▶ _Dataset excerpts_:

[Start of section]

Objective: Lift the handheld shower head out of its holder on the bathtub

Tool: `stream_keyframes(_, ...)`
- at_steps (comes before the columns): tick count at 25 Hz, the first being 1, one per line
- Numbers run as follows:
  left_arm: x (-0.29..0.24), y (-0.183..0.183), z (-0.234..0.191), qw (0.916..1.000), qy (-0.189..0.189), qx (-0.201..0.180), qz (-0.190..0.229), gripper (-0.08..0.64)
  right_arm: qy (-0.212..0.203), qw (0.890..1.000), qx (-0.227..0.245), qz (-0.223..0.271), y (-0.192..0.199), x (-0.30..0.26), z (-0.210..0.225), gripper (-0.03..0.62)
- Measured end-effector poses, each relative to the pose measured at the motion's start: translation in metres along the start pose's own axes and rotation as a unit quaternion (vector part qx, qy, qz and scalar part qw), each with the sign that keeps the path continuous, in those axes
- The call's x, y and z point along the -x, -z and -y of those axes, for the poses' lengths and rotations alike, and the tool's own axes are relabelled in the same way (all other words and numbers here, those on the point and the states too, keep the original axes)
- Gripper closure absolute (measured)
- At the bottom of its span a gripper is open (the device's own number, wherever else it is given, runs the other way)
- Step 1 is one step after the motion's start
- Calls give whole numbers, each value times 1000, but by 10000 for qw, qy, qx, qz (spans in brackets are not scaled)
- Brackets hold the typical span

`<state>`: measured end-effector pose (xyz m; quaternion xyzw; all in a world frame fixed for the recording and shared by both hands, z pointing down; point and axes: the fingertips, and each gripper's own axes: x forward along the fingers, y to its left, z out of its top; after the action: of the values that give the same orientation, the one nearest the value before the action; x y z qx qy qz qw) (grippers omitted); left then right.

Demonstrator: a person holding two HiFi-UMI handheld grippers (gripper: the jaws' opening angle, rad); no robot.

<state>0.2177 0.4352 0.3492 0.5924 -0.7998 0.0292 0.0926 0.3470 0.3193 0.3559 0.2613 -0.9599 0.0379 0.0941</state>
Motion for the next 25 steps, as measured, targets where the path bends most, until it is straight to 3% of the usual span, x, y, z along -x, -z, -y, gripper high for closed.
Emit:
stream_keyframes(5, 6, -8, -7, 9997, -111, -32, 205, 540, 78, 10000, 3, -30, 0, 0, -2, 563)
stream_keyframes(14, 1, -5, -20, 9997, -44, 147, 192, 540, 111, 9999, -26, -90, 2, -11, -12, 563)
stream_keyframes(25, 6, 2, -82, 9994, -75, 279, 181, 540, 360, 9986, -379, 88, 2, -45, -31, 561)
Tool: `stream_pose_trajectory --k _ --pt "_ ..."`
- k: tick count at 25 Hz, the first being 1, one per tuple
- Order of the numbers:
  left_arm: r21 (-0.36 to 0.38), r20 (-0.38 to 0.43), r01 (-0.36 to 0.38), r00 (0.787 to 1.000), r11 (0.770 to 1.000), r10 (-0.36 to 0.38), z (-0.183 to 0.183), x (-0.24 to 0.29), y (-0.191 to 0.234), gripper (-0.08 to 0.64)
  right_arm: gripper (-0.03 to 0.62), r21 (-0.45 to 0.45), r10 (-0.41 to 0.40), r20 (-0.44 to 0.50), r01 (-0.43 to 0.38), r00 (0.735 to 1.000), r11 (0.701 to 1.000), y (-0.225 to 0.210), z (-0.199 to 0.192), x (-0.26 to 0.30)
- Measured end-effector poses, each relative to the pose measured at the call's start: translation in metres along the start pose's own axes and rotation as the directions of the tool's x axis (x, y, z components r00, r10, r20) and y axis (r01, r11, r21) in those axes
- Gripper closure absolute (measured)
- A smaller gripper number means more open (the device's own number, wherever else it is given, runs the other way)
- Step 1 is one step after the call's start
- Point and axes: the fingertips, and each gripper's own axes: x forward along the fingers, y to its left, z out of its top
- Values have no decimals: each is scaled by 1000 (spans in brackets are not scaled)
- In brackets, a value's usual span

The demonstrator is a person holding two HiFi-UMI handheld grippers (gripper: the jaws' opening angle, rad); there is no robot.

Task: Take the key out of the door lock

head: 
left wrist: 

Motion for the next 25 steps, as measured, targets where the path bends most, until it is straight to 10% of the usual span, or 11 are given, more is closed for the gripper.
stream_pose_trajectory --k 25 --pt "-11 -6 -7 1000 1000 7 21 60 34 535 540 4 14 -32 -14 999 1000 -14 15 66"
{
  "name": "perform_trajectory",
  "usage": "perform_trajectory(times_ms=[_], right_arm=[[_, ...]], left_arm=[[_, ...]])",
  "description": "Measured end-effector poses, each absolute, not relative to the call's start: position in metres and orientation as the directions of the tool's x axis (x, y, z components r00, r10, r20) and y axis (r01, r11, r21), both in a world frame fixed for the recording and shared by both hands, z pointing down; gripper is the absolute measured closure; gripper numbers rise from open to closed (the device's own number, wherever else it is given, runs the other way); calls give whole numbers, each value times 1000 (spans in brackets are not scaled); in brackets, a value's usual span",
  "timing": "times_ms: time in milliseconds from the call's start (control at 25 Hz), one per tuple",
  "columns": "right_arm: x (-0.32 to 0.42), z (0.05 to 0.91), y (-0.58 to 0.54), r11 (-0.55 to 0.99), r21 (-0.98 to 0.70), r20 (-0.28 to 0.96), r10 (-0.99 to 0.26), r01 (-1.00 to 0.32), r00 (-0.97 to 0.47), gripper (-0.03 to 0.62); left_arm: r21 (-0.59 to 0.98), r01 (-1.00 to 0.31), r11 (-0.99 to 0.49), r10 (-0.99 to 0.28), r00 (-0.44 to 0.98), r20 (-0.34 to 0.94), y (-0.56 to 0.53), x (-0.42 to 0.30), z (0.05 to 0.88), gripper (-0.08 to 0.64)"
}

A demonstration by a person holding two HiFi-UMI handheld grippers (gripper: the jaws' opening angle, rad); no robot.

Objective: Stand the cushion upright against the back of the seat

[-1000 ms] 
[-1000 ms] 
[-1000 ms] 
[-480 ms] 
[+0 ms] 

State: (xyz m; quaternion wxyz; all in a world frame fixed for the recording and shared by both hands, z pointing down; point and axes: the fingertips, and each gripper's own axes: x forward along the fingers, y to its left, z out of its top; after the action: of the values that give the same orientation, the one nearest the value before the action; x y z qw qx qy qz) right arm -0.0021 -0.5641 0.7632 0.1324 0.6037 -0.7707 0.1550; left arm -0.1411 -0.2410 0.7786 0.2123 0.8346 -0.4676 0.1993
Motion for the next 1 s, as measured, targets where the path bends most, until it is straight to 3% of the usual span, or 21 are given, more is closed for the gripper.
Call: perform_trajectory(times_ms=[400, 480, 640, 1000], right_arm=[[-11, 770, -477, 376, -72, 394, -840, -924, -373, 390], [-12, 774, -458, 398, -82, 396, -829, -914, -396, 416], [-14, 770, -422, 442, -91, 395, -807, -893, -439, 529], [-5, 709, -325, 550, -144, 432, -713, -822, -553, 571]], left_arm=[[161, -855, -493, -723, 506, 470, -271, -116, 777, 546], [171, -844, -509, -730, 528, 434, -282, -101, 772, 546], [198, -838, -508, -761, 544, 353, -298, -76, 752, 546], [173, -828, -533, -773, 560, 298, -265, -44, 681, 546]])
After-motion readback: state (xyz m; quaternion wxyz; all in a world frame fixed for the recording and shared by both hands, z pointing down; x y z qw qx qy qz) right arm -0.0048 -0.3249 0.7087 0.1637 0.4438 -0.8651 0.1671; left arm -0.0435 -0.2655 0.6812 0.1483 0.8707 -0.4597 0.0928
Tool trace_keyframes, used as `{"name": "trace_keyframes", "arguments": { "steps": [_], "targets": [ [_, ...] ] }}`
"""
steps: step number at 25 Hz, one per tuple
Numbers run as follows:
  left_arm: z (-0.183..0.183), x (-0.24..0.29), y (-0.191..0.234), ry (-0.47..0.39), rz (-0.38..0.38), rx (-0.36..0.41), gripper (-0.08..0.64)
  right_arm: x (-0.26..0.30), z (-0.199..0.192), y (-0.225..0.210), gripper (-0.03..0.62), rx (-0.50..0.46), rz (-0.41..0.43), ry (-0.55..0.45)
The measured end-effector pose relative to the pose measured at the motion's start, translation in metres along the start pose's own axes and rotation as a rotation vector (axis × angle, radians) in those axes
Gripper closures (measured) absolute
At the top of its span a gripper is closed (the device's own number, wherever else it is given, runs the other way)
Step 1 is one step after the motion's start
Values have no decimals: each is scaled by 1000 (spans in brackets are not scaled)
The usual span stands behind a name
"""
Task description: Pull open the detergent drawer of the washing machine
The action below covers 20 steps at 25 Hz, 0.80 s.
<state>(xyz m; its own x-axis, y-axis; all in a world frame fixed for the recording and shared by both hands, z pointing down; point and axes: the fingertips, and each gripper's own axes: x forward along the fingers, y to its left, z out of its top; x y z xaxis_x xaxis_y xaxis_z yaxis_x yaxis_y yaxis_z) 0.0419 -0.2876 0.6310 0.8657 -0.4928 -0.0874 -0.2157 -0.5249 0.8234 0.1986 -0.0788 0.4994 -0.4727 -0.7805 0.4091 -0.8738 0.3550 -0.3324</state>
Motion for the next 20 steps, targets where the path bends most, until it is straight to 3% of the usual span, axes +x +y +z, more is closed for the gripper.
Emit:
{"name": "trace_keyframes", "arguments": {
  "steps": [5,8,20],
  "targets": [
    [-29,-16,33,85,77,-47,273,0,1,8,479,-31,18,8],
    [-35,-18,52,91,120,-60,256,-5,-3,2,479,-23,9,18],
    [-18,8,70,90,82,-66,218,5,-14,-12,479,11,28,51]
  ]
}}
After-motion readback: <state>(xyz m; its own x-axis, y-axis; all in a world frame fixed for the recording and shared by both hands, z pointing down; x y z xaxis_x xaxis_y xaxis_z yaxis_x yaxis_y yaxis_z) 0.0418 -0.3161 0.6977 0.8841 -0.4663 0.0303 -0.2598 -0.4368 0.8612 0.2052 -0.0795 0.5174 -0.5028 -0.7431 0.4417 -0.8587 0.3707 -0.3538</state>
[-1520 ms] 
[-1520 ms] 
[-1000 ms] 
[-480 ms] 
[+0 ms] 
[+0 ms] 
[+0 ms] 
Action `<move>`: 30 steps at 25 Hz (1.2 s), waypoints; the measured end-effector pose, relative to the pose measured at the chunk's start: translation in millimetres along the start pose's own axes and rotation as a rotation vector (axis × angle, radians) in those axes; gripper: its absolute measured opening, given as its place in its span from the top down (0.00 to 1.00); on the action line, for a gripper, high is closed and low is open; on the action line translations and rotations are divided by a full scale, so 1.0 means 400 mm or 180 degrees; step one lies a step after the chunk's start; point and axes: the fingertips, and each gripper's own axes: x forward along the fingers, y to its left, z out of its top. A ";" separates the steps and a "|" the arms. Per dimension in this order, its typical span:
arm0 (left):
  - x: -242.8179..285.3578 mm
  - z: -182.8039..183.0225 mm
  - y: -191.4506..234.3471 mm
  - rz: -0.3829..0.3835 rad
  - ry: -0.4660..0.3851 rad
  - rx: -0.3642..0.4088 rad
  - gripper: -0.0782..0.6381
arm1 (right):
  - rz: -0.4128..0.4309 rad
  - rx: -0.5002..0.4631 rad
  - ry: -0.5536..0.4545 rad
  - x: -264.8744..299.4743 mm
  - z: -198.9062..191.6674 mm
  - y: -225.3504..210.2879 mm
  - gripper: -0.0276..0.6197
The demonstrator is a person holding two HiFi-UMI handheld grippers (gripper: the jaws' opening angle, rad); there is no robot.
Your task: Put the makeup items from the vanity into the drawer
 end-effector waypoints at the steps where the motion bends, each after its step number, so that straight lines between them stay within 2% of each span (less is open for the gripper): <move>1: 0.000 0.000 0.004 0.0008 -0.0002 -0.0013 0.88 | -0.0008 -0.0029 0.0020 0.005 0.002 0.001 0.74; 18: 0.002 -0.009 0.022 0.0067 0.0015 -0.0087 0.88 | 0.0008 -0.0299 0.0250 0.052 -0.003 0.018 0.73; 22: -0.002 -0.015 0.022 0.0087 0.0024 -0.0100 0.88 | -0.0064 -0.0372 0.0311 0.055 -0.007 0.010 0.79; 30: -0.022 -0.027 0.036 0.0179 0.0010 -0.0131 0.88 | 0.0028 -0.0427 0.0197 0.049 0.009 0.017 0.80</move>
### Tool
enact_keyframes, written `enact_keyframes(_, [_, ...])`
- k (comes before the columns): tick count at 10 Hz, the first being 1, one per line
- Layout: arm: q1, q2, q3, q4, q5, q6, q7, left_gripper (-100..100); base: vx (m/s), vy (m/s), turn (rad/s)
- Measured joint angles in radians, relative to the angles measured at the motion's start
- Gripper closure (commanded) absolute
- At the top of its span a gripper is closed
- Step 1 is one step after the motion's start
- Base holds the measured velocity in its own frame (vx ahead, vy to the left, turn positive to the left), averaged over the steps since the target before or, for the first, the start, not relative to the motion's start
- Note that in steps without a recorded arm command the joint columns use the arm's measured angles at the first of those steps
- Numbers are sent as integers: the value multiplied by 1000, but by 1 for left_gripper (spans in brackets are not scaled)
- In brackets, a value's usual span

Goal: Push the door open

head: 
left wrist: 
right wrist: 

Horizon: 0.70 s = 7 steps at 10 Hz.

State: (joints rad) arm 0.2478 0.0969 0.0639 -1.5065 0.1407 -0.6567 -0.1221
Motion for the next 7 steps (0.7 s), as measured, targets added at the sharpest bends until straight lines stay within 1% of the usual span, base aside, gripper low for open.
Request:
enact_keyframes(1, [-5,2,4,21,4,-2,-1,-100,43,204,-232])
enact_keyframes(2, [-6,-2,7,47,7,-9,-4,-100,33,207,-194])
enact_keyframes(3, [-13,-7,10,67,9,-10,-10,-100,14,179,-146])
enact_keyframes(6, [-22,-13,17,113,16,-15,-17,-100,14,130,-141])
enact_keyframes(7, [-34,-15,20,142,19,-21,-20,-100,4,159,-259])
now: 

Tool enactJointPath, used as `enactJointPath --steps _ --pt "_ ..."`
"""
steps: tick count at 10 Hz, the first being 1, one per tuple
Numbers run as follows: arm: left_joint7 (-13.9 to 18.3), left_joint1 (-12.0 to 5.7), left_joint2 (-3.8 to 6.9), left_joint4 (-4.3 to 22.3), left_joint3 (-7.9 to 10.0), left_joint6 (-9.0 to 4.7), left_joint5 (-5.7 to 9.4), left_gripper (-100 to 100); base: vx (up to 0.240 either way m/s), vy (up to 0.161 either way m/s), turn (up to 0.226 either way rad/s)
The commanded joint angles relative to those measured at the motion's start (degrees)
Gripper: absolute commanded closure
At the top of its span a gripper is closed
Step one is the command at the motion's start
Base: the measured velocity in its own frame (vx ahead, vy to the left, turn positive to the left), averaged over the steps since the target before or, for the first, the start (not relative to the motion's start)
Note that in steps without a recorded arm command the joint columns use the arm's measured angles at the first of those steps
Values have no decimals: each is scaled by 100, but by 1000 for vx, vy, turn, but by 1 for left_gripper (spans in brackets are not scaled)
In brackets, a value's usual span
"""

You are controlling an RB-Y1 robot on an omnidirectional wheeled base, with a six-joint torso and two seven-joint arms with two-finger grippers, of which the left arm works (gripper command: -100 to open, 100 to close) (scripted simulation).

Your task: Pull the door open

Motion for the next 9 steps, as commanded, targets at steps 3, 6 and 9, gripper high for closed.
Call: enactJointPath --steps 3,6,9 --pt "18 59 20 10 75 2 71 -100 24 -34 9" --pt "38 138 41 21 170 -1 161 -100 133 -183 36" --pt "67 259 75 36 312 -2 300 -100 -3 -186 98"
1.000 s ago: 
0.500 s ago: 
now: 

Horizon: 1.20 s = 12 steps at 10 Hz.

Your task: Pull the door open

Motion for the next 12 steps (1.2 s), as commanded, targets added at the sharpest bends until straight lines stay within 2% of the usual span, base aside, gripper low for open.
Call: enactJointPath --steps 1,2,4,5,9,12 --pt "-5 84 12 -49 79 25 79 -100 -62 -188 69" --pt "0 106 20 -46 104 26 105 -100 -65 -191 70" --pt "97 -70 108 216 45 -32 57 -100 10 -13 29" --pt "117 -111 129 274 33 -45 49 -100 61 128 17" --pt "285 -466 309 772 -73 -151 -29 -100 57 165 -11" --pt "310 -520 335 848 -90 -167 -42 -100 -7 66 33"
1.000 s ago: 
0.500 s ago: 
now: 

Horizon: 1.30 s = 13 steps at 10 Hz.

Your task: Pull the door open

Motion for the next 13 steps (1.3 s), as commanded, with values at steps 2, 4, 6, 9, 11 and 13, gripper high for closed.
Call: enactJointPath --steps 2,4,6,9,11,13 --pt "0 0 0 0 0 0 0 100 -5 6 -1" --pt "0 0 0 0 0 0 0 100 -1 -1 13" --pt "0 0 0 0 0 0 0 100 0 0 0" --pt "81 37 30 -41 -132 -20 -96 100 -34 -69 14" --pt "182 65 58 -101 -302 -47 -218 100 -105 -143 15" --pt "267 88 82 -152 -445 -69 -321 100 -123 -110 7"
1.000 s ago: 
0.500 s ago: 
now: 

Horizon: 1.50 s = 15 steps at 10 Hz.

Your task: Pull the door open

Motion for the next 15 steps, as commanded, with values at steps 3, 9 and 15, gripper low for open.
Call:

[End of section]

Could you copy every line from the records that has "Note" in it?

▶ _Answer section_:
- Note that in steps without a recorded arm command the joint columns use the arm's measured angles at the first of those steps
Note that in steps without a recorded arm command the joint columns use the arm's measured angles at the first of those steps

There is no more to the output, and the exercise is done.